Figures for December 2004 show that all patients within Hyndbum and Ribble Valley PCT and Preston PCT are able to be offered an appointment with a GP within two working days and a primary care professional within one working day.
In the Ribble Valley local authority area, the death rate from coronary heart disease per 100,000 population was 131 in 2003 compared to 164 in 1997. For Preston, the rate in 2003 was 142, compared to 176 in 1997.
The £110 million private finance initiative development project at Queens Park hospital in Blackburn is scheduled for completion in summer 2006. It involves the rationalisation of services from two sites on to one. The benefits of this include the provision of an integrated children's unit, as well as A&E and medical beds on the same site, thus eliminating patient transfers between the two sites.
Roger Casale: To ask the Secretary of State for Health if he will set out, with statistical evidence relating as closely as possible to Wimbledon constituency, the effects of changes to departmental policy since 1997 on Wimbledon constituency. 
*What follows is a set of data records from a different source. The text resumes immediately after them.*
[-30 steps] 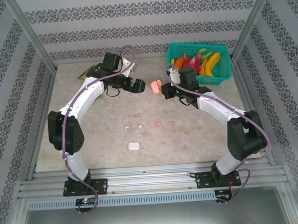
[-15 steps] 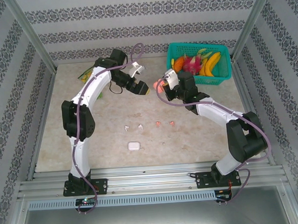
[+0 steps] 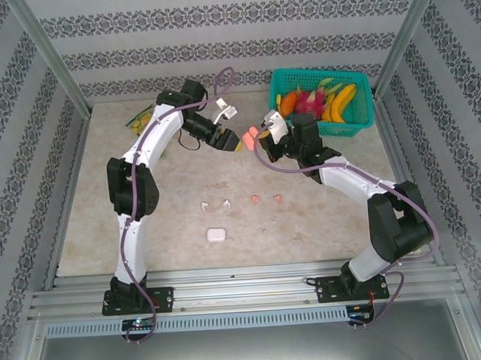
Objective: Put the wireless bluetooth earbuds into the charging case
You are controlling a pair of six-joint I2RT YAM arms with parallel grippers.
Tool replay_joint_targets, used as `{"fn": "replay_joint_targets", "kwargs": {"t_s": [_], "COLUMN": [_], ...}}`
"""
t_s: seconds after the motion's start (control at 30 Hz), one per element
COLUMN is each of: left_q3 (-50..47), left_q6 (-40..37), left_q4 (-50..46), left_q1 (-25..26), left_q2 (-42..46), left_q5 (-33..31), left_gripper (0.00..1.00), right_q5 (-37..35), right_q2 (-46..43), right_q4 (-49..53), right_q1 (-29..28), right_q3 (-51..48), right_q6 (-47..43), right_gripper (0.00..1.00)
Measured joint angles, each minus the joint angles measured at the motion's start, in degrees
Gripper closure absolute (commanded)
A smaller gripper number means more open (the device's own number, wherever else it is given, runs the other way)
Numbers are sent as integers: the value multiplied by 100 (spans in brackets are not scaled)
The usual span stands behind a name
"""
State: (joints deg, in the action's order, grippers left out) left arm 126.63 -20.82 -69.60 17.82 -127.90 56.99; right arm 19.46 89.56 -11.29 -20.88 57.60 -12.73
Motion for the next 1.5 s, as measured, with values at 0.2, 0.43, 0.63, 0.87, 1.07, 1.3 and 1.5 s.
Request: {"fn": "replay_joint_targets", "kwargs": {"t_s": [0.2,0.43,0.63,0.87,1.07,1.3,1.5], "left_q3": [46,157,160,160,160,160,160], "left_q6": [-13,-48,-188,-326,-402,-455,-472], "left_q4": [-61,-170,-396,-597,-691,-748,-763], "left_q1": [0,7,22,85,186,205,205], "left_q2": [-48,-63,-74,-76,-76,-76,-76], "left_q5": [111,256,258,280,297,299,297], "left_gripper": [30,37,44,47,53,58,54], "right_q5": [136,214,251,275,378,420,424], "right_q2": [0,2,4,4,-2,-79,-96], "right_q4": [0,0,0,24,76,186,225], "right_q1": [-94,-275,-339,-339,-339,-339,-339], "right_q3": [2,2,9,39,44,52,52], "right_q6": [-111,-122,-122,-127,-221,-256,-269], "right_gripper": [100,100,100,100,100,100,100]}}
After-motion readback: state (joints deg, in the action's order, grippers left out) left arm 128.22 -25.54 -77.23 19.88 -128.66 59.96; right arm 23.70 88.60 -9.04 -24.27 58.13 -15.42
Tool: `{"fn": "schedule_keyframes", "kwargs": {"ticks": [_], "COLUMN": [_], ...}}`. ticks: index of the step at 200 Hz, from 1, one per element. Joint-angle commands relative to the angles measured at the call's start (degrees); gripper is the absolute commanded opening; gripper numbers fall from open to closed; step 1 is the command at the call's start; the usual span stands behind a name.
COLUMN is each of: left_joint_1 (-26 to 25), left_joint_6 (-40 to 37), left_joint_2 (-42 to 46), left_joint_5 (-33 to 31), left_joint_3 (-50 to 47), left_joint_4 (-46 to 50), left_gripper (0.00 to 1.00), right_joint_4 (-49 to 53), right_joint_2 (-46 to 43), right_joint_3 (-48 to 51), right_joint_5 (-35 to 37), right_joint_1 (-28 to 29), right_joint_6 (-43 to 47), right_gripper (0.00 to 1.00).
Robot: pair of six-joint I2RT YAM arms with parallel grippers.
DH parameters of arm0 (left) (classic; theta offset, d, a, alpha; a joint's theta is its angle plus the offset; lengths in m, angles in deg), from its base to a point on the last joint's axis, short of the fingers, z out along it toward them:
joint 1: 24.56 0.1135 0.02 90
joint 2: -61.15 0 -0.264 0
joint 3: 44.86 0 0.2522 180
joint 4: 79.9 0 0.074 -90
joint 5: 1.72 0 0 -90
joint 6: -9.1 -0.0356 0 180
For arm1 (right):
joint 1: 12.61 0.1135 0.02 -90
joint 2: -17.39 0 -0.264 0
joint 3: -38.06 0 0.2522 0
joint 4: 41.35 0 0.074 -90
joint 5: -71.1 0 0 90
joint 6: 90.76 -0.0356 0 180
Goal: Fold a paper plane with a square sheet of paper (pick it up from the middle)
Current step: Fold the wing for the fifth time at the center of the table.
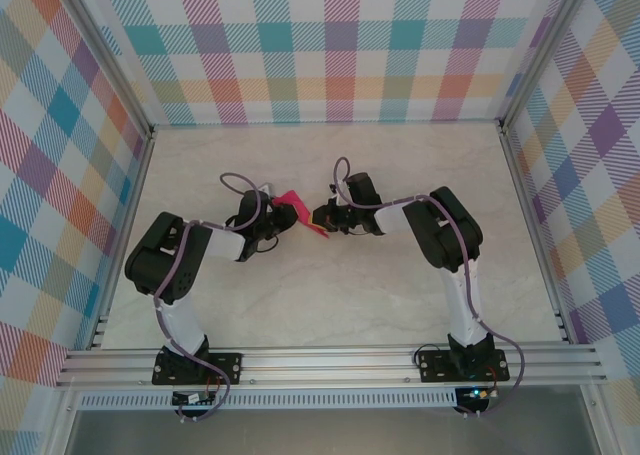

Dr. Ladyman: The Government have put in place a programme of national health service investment and reform since 1997 to improve service delivery in all parts of the United Kingdom. There is significant evidence that these policies have yielded considerable benefits for the Wimbledon constituency. For example:
At the end of December 2004, the number of patients waiting over 13 weeks for outpatient treatment within Sutton and Merton PCT was 265; from 586 in June 2002. No one was waiting over 17 weeks for first outpatient appointment.
100 per cent. of people are getting access to their general practitioner within two working days in the Sutton and Merton PCT area. This is an improvement on 82.4 per cent. in June 2002 for people wanting an appointment with their GP.
In June 2003, at Epsom and St. Helier University Hospitals NHS Trust, 85.4 per cent. of patients spent less than four hours in accident and emergency from arrival to admission, transfer, or discharge. Figures for December 2004 show an improvement to 95.3 per cent.